About this exercise: Reproduce the data shown below exactly.

╭─ Input material

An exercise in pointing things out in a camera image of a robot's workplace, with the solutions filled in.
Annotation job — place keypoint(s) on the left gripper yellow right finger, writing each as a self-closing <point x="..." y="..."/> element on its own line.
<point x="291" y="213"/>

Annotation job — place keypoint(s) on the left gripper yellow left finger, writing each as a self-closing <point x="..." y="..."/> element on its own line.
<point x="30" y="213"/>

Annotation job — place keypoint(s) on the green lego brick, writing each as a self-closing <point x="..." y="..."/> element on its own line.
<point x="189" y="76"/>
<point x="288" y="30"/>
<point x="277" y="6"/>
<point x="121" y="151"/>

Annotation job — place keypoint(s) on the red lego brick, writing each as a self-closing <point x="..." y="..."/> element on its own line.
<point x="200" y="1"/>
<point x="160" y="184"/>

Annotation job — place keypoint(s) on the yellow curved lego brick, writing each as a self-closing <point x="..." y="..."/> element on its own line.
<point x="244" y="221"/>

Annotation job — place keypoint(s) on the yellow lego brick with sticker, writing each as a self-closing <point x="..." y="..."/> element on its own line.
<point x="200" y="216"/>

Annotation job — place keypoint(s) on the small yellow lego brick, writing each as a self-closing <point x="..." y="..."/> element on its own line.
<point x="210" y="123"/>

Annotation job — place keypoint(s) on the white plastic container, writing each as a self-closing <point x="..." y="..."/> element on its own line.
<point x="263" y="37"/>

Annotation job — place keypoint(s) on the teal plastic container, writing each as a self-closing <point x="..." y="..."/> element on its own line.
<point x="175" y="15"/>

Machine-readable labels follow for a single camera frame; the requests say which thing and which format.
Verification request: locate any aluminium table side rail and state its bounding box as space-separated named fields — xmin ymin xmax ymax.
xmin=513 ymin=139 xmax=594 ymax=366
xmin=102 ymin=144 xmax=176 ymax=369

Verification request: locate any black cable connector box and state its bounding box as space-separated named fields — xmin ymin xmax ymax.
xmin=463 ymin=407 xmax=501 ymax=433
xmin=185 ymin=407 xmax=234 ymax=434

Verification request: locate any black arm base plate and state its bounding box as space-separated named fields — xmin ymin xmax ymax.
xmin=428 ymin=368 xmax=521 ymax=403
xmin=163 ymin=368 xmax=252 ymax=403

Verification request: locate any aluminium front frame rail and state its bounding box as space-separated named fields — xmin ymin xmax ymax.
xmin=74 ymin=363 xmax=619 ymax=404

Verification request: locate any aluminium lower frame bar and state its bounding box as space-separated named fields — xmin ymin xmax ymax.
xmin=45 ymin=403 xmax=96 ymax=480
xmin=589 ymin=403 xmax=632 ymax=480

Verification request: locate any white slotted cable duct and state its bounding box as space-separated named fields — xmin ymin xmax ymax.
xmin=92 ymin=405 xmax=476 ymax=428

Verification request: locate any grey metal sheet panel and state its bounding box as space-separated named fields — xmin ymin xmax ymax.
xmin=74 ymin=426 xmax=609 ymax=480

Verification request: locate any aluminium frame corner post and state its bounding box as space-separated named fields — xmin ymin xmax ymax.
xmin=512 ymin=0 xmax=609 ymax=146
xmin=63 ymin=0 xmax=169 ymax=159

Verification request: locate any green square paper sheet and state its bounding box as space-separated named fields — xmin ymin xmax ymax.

╰─

Completed exercise:
An exercise in pointing things out in a camera image of a robot's workplace, with the solutions filled in.
Annotation job — place keypoint(s) on the left gripper yellow right finger, writing each as a self-closing <point x="..." y="..."/> element on its own line.
<point x="291" y="213"/>

Annotation job — place keypoint(s) on the left gripper yellow left finger, writing each as a self-closing <point x="..." y="..."/> element on its own line.
<point x="30" y="213"/>

Annotation job — place keypoint(s) on the green lego brick, writing each as a self-closing <point x="..." y="..."/> element on its own line.
<point x="189" y="76"/>
<point x="288" y="30"/>
<point x="277" y="6"/>
<point x="121" y="151"/>

Annotation job — place keypoint(s) on the red lego brick, writing each as a self-closing <point x="..." y="..."/> element on its own line.
<point x="200" y="1"/>
<point x="160" y="184"/>

Annotation job — place keypoint(s) on the yellow curved lego brick, writing each as a self-closing <point x="..." y="..."/> element on its own line.
<point x="244" y="221"/>

Annotation job — place keypoint(s) on the yellow lego brick with sticker, writing each as a self-closing <point x="..." y="..."/> element on its own line.
<point x="200" y="216"/>

Annotation job — place keypoint(s) on the small yellow lego brick, writing each as a self-closing <point x="..." y="..."/> element on its own line.
<point x="210" y="123"/>

Annotation job — place keypoint(s) on the white plastic container, writing each as a self-closing <point x="..." y="..."/> element on its own line.
<point x="263" y="37"/>

Annotation job — place keypoint(s) on the teal plastic container, writing each as a self-closing <point x="..." y="..."/> element on its own line.
<point x="175" y="15"/>

Machine-readable labels follow for a single camera frame; the requests say which thing and which format.
Verification request: locate any aluminium table side rail and state its bounding box as space-separated named fields — xmin ymin xmax ymax.
xmin=513 ymin=139 xmax=594 ymax=366
xmin=102 ymin=144 xmax=176 ymax=369

Verification request: locate any black cable connector box and state its bounding box as space-separated named fields — xmin ymin xmax ymax.
xmin=463 ymin=407 xmax=501 ymax=433
xmin=185 ymin=407 xmax=234 ymax=434

Verification request: locate any black arm base plate and state its bounding box as space-separated named fields — xmin ymin xmax ymax.
xmin=428 ymin=368 xmax=521 ymax=403
xmin=163 ymin=368 xmax=252 ymax=403

Verification request: locate any aluminium front frame rail and state its bounding box as space-separated named fields — xmin ymin xmax ymax.
xmin=74 ymin=363 xmax=619 ymax=404

Verification request: locate any aluminium lower frame bar and state its bounding box as space-separated named fields — xmin ymin xmax ymax.
xmin=45 ymin=403 xmax=96 ymax=480
xmin=589 ymin=403 xmax=632 ymax=480

Verification request: locate any white slotted cable duct and state its bounding box as space-separated named fields — xmin ymin xmax ymax.
xmin=92 ymin=405 xmax=476 ymax=428

Verification request: locate any grey metal sheet panel and state its bounding box as space-separated named fields — xmin ymin xmax ymax.
xmin=74 ymin=426 xmax=609 ymax=480

Verification request: locate any aluminium frame corner post and state its bounding box as space-separated named fields — xmin ymin xmax ymax.
xmin=512 ymin=0 xmax=609 ymax=146
xmin=63 ymin=0 xmax=169 ymax=159

Verification request: locate any green square paper sheet and state its bounding box as space-separated named fields — xmin ymin xmax ymax.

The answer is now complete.